* [PATCH 0/2] Improve Git performance on big trees
@ 2010-01-14 15:02 Nguyễn Thái Ngọc Duy
2010-01-14 15:02 ` [PATCH 1/2] rm: only refresh entries that we may touch Nguyễn Thái Ngọc Duy
` (3 more replies)
0 siblings, 4 replies; 10+ messages in thread
From: Nguyễn Thái Ngọc Duy @ 2010-01-14 15:02 UTC (permalink / raw)
To: git; +Cc: Nguyễn Thái Ngọc Duy
The discussion about using Git on Gentoo comes up again [1] and it
looks like we can improve Git a bit if user only works on some
subdirectories. In such cases, Git still does whole-tree check, which
takes quite some time. "git status" takes 3 seconds on my machine, but
I suspect lstat() is not the only culprit, "git diff --exit-code" is
about 1 sec.
These patches makes "git rm <path>" and "git status <path>" a bit
faster. Almost 1 sec for "git rm foo" still seems too long though,
probably due to writing a 9MB index.
[1] http://article.gmane.org/gmane.linux.gentoo.devel/64522
Nguyễn Thái Ngọc Duy (2):
rm: only refresh entries that we may touch
status: only touch path we may need to check
builtin-commit.c | 2 +-
builtin-rm.c | 2 +-
wt-status.c | 2 +-
3 files changed, 3 insertions(+), 3 deletions(-)

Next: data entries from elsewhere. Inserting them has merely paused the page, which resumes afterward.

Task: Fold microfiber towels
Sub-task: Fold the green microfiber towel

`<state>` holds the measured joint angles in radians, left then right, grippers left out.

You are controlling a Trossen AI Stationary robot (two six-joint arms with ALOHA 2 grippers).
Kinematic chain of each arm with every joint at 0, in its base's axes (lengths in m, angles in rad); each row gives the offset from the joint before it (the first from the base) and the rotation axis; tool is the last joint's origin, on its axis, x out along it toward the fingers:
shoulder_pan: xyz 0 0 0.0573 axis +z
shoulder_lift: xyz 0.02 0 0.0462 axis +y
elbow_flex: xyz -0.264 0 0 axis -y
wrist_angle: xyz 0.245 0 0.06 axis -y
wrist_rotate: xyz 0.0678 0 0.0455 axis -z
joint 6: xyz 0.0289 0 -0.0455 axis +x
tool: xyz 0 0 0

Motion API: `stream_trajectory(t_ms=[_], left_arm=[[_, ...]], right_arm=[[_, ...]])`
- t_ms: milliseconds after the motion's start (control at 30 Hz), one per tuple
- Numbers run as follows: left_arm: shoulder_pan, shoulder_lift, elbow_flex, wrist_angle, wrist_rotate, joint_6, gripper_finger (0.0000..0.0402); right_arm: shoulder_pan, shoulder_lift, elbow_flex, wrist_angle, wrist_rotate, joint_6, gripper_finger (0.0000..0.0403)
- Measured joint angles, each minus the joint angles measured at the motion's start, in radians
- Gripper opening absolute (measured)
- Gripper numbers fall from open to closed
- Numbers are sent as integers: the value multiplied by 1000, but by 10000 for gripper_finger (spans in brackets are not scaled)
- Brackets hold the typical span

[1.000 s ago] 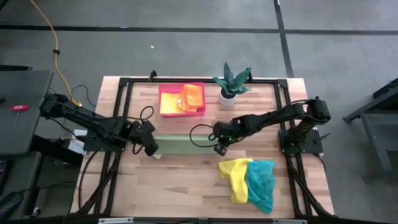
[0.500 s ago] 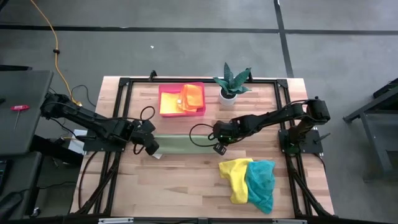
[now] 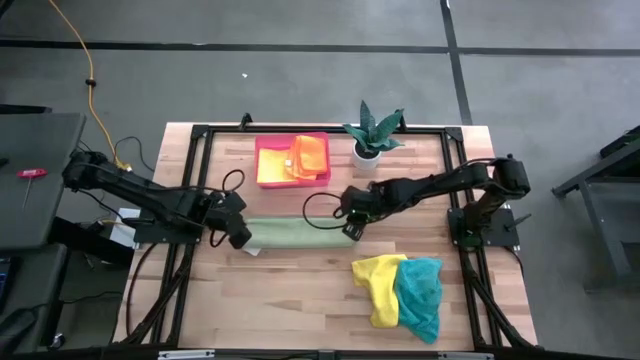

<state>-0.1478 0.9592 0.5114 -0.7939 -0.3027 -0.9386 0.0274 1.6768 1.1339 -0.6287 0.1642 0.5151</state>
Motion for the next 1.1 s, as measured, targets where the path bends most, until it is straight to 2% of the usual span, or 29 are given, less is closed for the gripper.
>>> stream_trajectory(t_ms=[233,333,433,533,600,733,800,933,1100], left_arm=[[0,-151,0,26,-11,0,182],[0,-202,0,105,-36,9,193],[0,-220,0,221,-66,41,195],[5,-215,-9,372,-91,75,195],[20,-200,-42,543,-90,78,195],[68,-155,-124,911,-27,20,196],[97,-133,-156,1031,-8,-36,196],[160,-123,-189,1192,-24,-166,196],[219,-131,-189,1285,-22,-192,195]], right_arm=[[-44,-22,46,-115,-64,-145,194],[-45,-69,0,-151,-79,-156,195],[-45,-145,-99,-119,-118,-98,195],[-44,-242,-226,-2,-169,35,195],[-44,-304,-313,110,-203,150,195],[-44,-394,-467,376,-244,412,195],[-44,-410,-529,494,-246,576,196],[-45,-396,-597,614,-248,828,196],[-36,-321,-604,647,-244,908,196]])
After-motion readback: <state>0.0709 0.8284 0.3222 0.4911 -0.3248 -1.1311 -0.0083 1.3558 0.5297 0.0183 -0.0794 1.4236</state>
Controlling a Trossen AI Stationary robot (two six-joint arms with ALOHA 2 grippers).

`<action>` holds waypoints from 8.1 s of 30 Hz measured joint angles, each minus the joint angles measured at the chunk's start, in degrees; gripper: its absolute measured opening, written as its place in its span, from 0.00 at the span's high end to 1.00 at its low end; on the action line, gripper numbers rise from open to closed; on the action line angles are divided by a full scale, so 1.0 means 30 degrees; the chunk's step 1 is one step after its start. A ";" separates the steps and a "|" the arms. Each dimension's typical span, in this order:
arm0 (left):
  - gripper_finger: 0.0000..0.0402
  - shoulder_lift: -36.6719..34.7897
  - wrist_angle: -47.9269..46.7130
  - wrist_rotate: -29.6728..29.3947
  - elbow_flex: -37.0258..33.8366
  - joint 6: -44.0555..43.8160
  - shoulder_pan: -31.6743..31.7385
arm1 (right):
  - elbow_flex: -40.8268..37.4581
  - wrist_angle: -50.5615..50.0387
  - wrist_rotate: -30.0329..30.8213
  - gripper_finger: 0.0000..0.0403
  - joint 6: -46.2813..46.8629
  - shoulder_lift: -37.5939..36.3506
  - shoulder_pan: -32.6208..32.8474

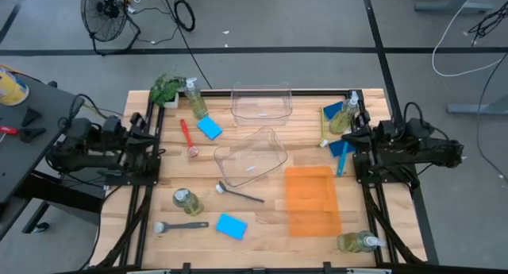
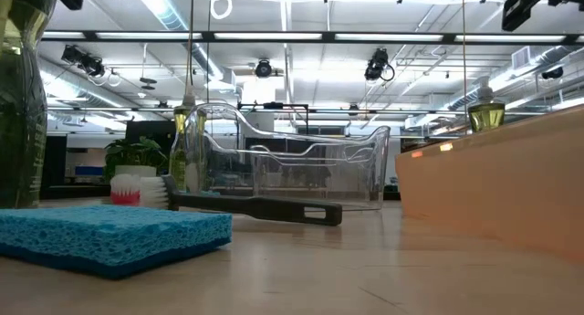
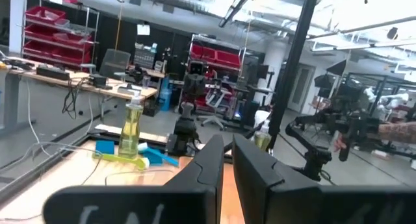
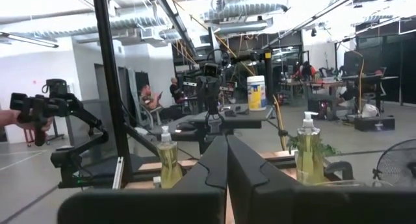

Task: Pick & Place Kitchen Sink Supplies
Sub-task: Put the green dish soap into the bottom transparent bin

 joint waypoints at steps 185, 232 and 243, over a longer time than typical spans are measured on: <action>0.91 0.0015 -0.2666 0.0022 0.0927 -0.0379 -0.0004 | 0.8267 -1.4701 0.5562 0.49 0.3693 1.3454 -1.5897; 0.91 0.0015 -0.2663 0.0015 0.0927 -0.0379 -0.0007 | 1.5089 -1.6297 0.1876 0.75 0.1261 1.6165 -1.4910; 0.91 0.0015 -0.2659 0.0020 0.0927 -0.0379 -0.0002 | 1.8516 -1.6232 -0.0244 0.75 -0.0388 1.9231 -1.2776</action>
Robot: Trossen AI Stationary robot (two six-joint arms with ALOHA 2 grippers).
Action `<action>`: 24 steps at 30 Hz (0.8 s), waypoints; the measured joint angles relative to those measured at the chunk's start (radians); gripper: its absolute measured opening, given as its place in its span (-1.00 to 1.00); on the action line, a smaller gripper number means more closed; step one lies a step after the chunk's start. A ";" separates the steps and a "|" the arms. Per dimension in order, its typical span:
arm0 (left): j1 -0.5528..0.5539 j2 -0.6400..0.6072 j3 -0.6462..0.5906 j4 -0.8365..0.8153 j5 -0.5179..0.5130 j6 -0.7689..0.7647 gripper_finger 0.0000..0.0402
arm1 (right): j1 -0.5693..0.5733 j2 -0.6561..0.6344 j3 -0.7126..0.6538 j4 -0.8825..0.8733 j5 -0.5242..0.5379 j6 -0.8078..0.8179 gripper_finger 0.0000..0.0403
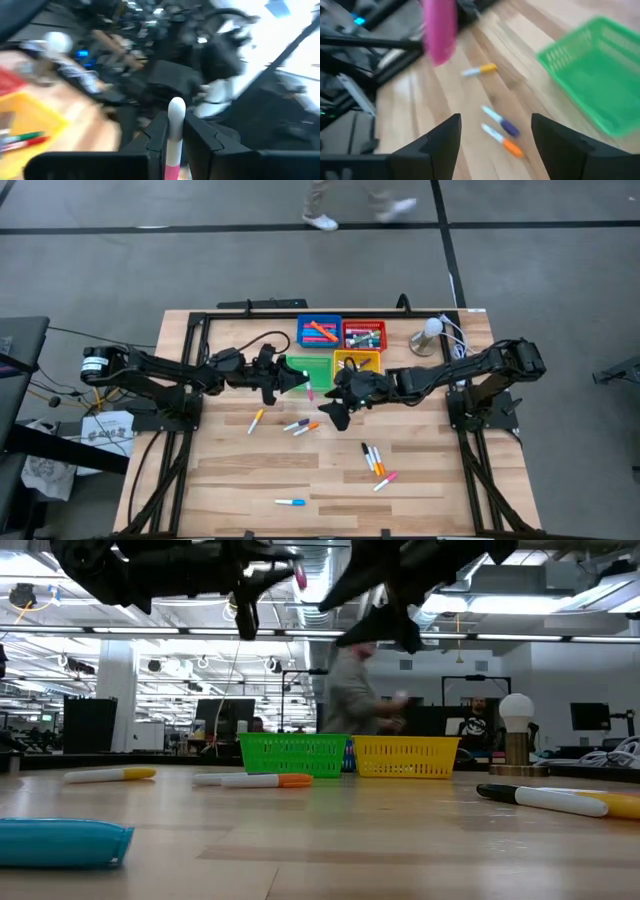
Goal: Pick & Place Markers
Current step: Put the pink mini marker into the green bin
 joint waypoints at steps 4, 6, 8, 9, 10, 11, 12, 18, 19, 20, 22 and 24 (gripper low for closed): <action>0.012 0.001 0.000 -0.058 -0.071 0.093 -0.77 | 0.000 -0.001 0.000 -0.139 0.004 0.055 0.13; 0.011 0.001 0.000 -0.102 -0.110 0.165 -0.77 | 0.000 -0.001 0.000 -0.192 0.006 0.086 0.11; 0.011 0.001 0.000 -0.145 -0.151 0.258 -0.76 | 0.000 -0.001 0.000 -0.246 0.013 0.112 0.09; 0.011 0.001 0.000 -0.174 -0.167 0.314 -0.75 | 0.000 -0.001 0.000 -0.267 0.020 0.125 0.08; 0.011 0.001 0.000 -0.207 -0.181 0.365 -0.75 | 0.000 -0.001 0.000 -0.286 0.023 0.140 0.06; 0.010 0.001 0.000 -0.239 -0.195 0.406 -0.74 | 0.000 -0.001 0.000 -0.302 0.024 0.151 0.05; 0.009 0.001 0.000 -0.266 -0.215 0.437 -0.73 | 0.000 -0.001 0.000 -0.312 0.024 0.159 0.04; 0.012 0.001 0.000 -0.358 -0.419 0.486 -0.72 | 0.000 -0.001 0.000 -0.309 0.025 0.162 -0.02; 0.013 0.001 0.000 -0.357 -0.435 0.486 -0.72 | 0.000 -0.001 0.000 -0.309 0.025 0.162 -0.03; 0.016 0.001 0.000 -0.357 -0.442 0.486 -0.72 | 0.000 -0.001 0.000 -0.309 0.025 0.162 -0.04; 0.023 0.001 0.000 -0.357 -0.442 0.486 -0.72 | 0.000 -0.001 0.000 -0.309 0.025 0.162 -0.06; 0.029 0.001 0.000 -0.357 -0.445 0.486 -0.72 | 0.000 -0.001 0.000 -0.309 0.025 0.162 -0.08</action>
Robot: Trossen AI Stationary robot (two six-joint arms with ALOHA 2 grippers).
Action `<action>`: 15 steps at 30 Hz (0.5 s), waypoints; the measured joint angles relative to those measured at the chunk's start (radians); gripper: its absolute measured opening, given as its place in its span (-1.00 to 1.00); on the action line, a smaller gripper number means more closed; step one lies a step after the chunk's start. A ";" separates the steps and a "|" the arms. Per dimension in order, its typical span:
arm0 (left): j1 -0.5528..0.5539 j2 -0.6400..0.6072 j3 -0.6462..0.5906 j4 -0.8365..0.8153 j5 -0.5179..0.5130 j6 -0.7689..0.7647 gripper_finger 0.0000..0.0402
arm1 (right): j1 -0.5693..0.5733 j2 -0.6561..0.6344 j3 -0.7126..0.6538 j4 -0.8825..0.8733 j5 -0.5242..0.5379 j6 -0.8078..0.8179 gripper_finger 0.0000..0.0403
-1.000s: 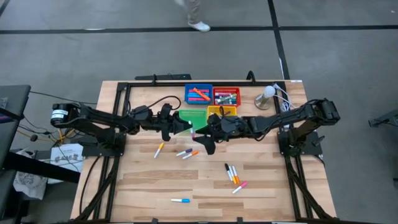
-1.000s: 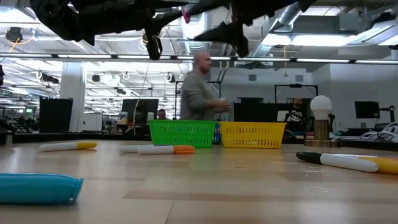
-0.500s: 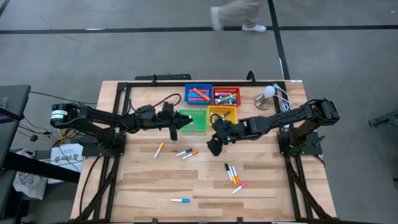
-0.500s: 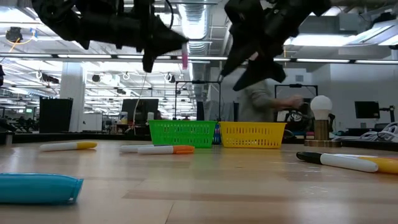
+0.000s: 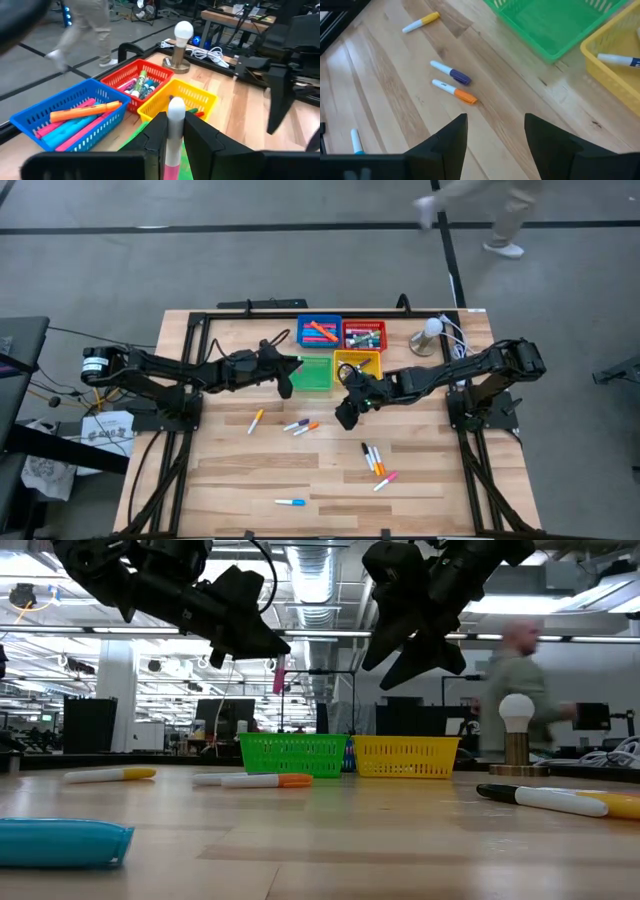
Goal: Pick & Place Markers
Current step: Put the pink mini marker into the green bin
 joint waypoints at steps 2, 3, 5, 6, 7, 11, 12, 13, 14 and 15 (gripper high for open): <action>0.005 0.000 0.000 0.000 -0.001 0.000 -0.72 | 0.000 0.000 0.000 0.000 0.000 0.000 -0.09; 0.007 0.000 0.000 0.000 -0.001 0.000 -0.72 | 0.000 0.000 0.000 0.000 0.000 0.000 -0.10; 0.010 0.000 0.000 0.000 -0.001 0.000 -0.72 | 0.000 0.000 0.000 0.001 0.000 0.000 -0.11; 0.010 0.000 0.000 0.000 -0.001 0.000 -0.72 | 0.000 0.000 0.000 0.001 0.000 0.000 -0.11; 0.010 0.000 0.000 0.000 -0.001 0.000 -0.72 | 0.000 0.000 0.000 0.001 0.000 0.000 -0.11; 0.010 0.000 0.000 0.000 0.000 0.000 -0.71 | 0.000 0.000 0.000 0.002 0.000 -0.001 -0.09; 0.010 0.000 0.000 -0.002 0.000 -0.003 -0.70 | 0.000 0.000 0.000 0.002 0.000 -0.001 -0.09; 0.010 0.000 0.000 -0.007 0.000 -0.010 -0.67 | 0.000 0.000 0.000 0.002 0.000 -0.001 -0.08; 0.010 0.000 0.000 -0.016 0.000 -0.016 -0.64 | 0.000 0.000 0.000 0.002 0.000 -0.001 -0.08; 0.010 0.000 0.000 -0.031 0.000 -0.024 -0.60 | 0.000 0.000 0.000 0.002 0.000 -0.001 -0.08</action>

^ permalink raw reply [flat|nested] 10+ messages in thread
* [PATCH 1/2] rm: only refresh entries that we may touch
2010-01-14 15:02 [PATCH 0/2] Improve Git performance on big trees Nguyễn Thái Ngọc Duy
@ 2010-01-14 15:02 ` Nguyễn Thái Ngọc Duy
2010-01-16 4:39 ` Junio C Hamano
2010-01-14 15:02 ` [PATCH 2/2] status: only touch path we may need to check Nguyễn Thái Ngọc Duy
` (2 subsequent siblings)
3 siblings, 1 reply; 10+ messages in thread
From: Nguyễn Thái Ngọc Duy @ 2010-01-14 15:02 UTC (permalink / raw)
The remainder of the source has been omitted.